State discovers hundreds more Clinton e-mails for release to Benghazi panel
The official said the new documents were found as the agency undertook a new review of Clinton’s correspondence in advance of Clinton’s much-anticipated Oct. 22 appearance before the committee. The official, speaking on behalf of the agency, requested anonymity due to the sensitivity of ongoing reviews.
The discovery of additional e-mails, first reported Friday by the Daily Beast, underscored the growing tension between the GOP-led House committee and officials at the State Department as controversy has swirled about Clinton’s e-mail practices while she was secretary.
The State Department had previously submitted 296 e-mails related to Benghazi to the committee. In June, agency spokesman John Kirby told reporters that the committee had expanded its request for documents related not just to Benghazi but to Libya more generally.
But a spokesman for committee Chairman Rep. Trey Gowdy (R-S.C.) denied that the panel had changed the scope of its inquiry. The spokesman, Jamal Ware, said the planned submission confirmed that the department had “failed to previously disclose all Libya and Benghazi-related messages from the former secretary.”
In December 2014, Clinton gave the State Department copies of more than 30,000 e-mails she sent and received using a private account during her four years as secretary.
Also Friday, the State Department confirmed that the Defense Department has given the agency a 2009 e-mail chain between Clinton and David Petraeus, who was then commander of the U.S. Central Command. The e-mail chain had not been provided to the department by Clinton.

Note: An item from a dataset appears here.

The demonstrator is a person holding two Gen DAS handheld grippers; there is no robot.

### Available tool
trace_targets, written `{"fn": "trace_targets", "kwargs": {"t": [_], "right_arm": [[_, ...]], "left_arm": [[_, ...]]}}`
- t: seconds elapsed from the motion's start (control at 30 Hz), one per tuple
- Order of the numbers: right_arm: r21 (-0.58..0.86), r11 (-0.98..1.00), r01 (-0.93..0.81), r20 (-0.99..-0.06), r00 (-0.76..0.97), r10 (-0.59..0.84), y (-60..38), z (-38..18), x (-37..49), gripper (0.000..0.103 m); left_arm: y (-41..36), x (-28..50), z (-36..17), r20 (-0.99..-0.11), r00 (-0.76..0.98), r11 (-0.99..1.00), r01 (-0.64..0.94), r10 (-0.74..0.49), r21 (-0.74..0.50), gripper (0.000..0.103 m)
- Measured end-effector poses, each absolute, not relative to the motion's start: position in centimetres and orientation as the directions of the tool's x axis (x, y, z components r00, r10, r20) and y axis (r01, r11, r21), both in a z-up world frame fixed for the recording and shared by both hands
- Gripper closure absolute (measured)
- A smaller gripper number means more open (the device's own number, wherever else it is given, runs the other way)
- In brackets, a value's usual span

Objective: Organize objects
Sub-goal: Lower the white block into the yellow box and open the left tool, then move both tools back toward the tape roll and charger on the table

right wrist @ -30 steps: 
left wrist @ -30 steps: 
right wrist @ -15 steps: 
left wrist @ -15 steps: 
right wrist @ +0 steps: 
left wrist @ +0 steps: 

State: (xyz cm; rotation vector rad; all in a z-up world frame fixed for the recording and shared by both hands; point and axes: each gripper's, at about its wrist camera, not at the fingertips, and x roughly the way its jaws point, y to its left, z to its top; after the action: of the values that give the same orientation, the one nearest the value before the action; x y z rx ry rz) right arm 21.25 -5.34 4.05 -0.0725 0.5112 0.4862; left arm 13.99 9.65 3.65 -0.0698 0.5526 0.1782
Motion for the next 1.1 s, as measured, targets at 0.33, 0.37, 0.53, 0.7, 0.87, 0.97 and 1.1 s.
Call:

The discovery, first reported by the Associated Press, was significant because the chain was not included in the package of work-related e-mails Clinton had submitted to the State Department. Clinton has said she deleted 31,000 personal e-mails, but Republicans have questioned whether she withheld any e-mails that dealt with public business.
Clinton’s campaign has said she did not turn over e-mails from before March 2009 because she initially used a different account.
Kirby said the e-mails in question date from January and February 2009 and their omission from State’s records would be examined by the department’s inspector general.